[Extracted records]
= = = = = = =

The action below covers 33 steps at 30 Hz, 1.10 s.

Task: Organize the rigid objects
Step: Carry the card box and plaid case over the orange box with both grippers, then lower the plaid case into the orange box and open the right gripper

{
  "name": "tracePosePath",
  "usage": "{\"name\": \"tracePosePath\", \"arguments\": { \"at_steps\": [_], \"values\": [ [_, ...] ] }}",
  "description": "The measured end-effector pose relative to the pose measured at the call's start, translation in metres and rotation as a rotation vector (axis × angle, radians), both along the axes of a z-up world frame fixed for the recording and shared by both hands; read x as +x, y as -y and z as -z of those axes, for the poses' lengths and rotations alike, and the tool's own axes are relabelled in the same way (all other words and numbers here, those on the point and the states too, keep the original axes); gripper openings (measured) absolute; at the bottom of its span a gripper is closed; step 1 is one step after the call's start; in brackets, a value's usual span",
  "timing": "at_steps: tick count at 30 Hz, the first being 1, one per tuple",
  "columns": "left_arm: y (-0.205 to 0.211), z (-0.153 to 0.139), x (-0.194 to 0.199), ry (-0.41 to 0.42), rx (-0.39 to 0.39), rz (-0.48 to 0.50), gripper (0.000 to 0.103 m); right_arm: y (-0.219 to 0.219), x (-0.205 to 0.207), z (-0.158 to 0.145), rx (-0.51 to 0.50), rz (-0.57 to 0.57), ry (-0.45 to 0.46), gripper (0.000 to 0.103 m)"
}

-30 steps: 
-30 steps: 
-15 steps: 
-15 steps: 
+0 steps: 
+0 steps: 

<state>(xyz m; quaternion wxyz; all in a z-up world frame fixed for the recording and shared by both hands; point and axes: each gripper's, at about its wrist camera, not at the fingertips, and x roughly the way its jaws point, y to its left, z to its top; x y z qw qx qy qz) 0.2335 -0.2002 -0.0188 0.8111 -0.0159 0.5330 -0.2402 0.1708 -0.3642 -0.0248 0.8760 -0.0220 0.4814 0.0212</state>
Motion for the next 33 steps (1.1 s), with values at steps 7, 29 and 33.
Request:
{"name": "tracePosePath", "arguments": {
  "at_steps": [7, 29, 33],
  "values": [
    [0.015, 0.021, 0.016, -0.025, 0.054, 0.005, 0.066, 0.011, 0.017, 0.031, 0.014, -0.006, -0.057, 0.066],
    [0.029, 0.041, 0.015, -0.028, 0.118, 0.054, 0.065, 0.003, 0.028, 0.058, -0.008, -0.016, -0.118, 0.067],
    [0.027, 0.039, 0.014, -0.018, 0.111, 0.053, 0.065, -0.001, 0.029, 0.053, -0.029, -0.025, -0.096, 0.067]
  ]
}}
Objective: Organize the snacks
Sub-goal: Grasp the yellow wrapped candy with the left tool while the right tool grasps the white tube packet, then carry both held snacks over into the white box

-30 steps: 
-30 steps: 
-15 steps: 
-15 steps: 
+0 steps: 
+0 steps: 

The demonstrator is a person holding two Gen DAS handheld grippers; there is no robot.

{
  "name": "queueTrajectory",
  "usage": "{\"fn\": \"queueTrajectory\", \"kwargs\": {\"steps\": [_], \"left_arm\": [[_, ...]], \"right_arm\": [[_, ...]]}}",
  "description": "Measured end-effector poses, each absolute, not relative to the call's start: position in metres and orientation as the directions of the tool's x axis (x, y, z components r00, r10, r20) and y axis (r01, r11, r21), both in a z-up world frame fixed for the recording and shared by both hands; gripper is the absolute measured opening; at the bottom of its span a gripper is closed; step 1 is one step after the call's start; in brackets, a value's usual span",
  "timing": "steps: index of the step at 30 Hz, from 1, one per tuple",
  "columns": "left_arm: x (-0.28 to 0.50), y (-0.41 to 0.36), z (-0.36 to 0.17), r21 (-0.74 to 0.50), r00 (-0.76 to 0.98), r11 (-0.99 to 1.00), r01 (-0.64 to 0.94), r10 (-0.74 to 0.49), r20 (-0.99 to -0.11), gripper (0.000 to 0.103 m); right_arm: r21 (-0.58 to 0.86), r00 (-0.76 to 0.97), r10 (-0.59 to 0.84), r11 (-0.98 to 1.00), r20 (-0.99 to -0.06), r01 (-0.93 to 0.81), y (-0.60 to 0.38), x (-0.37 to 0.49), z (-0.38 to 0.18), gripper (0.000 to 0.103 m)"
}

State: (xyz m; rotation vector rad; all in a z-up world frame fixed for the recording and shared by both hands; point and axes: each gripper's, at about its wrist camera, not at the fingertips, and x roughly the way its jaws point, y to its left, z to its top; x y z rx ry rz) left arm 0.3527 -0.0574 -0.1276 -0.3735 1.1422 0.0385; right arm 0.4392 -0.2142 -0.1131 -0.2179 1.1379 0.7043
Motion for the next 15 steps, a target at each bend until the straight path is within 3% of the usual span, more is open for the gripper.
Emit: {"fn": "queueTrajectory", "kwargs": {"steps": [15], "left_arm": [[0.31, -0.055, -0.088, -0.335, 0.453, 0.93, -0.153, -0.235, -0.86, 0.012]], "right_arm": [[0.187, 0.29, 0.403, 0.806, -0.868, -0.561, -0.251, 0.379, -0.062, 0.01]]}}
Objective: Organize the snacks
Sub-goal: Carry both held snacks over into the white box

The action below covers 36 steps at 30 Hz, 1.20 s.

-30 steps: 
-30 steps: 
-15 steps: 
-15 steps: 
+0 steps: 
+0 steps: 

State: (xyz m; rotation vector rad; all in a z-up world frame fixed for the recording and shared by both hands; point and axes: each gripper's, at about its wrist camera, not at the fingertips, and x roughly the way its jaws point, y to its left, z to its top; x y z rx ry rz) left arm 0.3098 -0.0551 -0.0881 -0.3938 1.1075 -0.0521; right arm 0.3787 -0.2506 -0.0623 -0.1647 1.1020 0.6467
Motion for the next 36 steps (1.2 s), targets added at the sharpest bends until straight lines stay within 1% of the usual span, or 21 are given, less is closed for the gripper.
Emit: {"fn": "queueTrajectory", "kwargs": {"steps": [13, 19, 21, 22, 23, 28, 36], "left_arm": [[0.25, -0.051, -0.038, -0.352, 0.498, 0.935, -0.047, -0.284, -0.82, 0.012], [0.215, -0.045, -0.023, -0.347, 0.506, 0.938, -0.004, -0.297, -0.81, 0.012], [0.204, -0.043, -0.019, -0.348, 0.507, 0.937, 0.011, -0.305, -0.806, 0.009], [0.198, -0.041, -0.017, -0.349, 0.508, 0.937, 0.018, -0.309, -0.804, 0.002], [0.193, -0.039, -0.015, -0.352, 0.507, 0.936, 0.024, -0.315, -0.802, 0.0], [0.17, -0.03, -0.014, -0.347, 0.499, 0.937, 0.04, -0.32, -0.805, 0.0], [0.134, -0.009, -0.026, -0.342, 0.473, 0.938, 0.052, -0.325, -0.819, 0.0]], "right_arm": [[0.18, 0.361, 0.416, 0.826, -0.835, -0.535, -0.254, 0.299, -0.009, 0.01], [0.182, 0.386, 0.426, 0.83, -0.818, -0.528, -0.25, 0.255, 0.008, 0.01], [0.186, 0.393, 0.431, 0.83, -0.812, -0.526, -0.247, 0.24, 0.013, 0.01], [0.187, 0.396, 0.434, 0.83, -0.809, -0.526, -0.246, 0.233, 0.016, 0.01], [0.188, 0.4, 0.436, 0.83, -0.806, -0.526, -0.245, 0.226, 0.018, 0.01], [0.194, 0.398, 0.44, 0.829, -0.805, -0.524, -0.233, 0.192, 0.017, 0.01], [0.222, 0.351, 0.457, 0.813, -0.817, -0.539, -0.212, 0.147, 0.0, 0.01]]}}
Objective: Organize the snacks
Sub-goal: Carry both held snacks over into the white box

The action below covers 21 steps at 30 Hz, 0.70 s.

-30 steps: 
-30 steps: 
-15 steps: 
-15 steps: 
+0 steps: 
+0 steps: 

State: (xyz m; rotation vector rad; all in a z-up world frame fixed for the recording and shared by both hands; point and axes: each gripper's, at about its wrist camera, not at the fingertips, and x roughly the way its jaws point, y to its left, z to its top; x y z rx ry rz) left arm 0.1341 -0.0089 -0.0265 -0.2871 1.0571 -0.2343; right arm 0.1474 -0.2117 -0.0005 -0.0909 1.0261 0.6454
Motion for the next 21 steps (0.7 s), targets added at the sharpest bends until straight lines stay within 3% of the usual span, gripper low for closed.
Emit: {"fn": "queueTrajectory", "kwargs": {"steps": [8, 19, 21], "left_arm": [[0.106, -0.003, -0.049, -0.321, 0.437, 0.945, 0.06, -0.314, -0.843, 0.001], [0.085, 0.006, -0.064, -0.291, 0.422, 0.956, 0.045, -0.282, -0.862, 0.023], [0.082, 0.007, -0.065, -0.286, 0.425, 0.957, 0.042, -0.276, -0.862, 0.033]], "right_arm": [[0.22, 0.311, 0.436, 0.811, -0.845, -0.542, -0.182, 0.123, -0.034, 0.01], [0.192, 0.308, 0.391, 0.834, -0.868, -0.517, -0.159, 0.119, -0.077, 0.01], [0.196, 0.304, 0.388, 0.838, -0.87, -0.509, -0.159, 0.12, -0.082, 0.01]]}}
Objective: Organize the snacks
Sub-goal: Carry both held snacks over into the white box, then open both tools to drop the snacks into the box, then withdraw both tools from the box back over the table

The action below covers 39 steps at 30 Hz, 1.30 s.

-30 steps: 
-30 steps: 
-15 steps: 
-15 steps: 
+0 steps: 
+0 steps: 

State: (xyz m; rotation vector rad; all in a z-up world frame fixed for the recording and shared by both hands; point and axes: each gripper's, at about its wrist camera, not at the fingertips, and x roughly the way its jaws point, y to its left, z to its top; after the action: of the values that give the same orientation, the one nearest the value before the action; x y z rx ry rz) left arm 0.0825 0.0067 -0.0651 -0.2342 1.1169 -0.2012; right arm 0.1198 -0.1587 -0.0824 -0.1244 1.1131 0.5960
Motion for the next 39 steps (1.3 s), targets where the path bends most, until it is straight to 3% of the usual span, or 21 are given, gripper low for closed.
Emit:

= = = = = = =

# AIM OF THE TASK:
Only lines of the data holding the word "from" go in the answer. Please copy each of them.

# REPLY TO THE EXERCISE:
  "timing": "steps: index of the step at 30 Hz, from 1, one per tuple",
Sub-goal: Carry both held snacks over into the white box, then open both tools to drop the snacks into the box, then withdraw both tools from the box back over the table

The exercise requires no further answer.